Donc, il faut tout de suite faire la différence entre s’opposer à un système en dehors de celui-ci et s’opposer à lui tout en restant en son dedans.
Et comme le printemps fait partie des saisons de l’année, je ne suis pas chaud qu’il ramène un quelconque changement dans le monde arabe.
Si vous avez encore des doutes, rappelez-vous que c’est Haroun Rachid l’inventeur de l’horloge!

Tour d’horizon

Posted by admin on février 27th, 2012
Je vois aujourd’hui une France qui refuse d’assumer son histoire. Des immigrés venant en grande partie de ses anciennes colonies à savoir l’Afrique et plus particulièrement le Maghreb n’ont jamais pu s’intégrer dans l’espace culturelle de la patrie des droits de l’homme.
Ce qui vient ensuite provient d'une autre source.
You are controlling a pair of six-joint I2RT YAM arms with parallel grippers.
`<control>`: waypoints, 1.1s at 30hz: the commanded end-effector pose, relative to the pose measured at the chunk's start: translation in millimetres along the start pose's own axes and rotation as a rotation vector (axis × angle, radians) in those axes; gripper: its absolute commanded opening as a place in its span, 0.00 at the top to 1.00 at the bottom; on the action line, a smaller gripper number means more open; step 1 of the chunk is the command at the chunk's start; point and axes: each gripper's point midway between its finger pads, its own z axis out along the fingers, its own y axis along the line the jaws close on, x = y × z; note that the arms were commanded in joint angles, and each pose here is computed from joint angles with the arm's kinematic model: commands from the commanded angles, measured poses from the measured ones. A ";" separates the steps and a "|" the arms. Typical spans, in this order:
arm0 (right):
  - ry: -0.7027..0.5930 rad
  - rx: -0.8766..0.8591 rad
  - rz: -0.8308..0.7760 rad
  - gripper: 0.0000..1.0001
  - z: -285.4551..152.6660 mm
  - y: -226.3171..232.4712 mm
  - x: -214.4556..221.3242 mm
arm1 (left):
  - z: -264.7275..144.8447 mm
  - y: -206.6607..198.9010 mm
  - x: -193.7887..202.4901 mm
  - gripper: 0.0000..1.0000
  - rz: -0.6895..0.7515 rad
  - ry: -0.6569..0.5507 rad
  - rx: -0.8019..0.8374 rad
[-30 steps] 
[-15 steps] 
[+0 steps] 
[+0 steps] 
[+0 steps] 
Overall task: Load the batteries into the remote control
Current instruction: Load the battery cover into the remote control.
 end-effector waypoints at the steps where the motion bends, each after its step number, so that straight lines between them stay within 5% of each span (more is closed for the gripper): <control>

Une attente la plus farfelue des politiques qui se sont succédées depuis les années soixante. En fait, la culture française qui, en aucun cas représente des valeurs universelles, ne peut engloutir les différences des ethnies d’origine africaine. En effet, toutes les valeurs en présence sur le sol français- y compris celles du pays hôte- sont souvent diamétralement opposées. Elles se transmettent de génération en génération par le biais de pratiques très anodines relevant de la sphère privée de la vie des gens. L’école laïque n’a pas pu venir à bout de ses particularités et aucune politique éducative n’a pu niveler ces contradictions. Ce qui implique qu’une France plurielle ne peut voit le jour et le malaise des Français de souche va s’exacerber de plus en plus du fait des pratiques quotidiennes – somme toutes légitimes – des autres « Français » d’origine africaine qui, revendiquant un plein exercice de leur droit de citoyen, vont finir par obliger la France entière à intégrer les nouvelles valeurs africaines d’une partie de sa population. Votez donc Marie Le Pen pour accélérer cette mutation.

Tu finiras par te lasser

Posted by admin on septembre 28th, 2012
Tu finiras par te lasser… de tout. de toi, de ta femme adorée, de tes enfants chéris… de tes amis intimes… Et, à chaque fois que tu tentes de te réconcilier avec le monde, tes forces te lâcheront… Ta solitude te rattrapera encore et encore… Tu finiras donc par te lasser. Tu regarderas ce qui reste de ton monde à travers un trou comme si tu épiais les voisins d’en face. Tu attendras la nuit pour cacher ta détresse sous la couverture en faisant semblant d’avoir retrouvé enfin un sommeil profond… alors, en réalité tu rumines les instants de ta journée… peut-être arriveras-tu à digérer ce néant incommensurable où tu t’es recroquevillé. Tu passeras ta vie en revue. Et, à chaque époque passée, tu essayeras de comprendre, de sentir quelque chose… Finalement, rien ne valait la peine d’être vécu… Des souvenirs inutiles… une mémoire de trop. Et, souvent, au milieu de la nuit, tu te réveilles en sursaut… Une peur terrifiante consomme ce qui reste de toi…
Cette peur de perdre une fois pour toute ta solitude!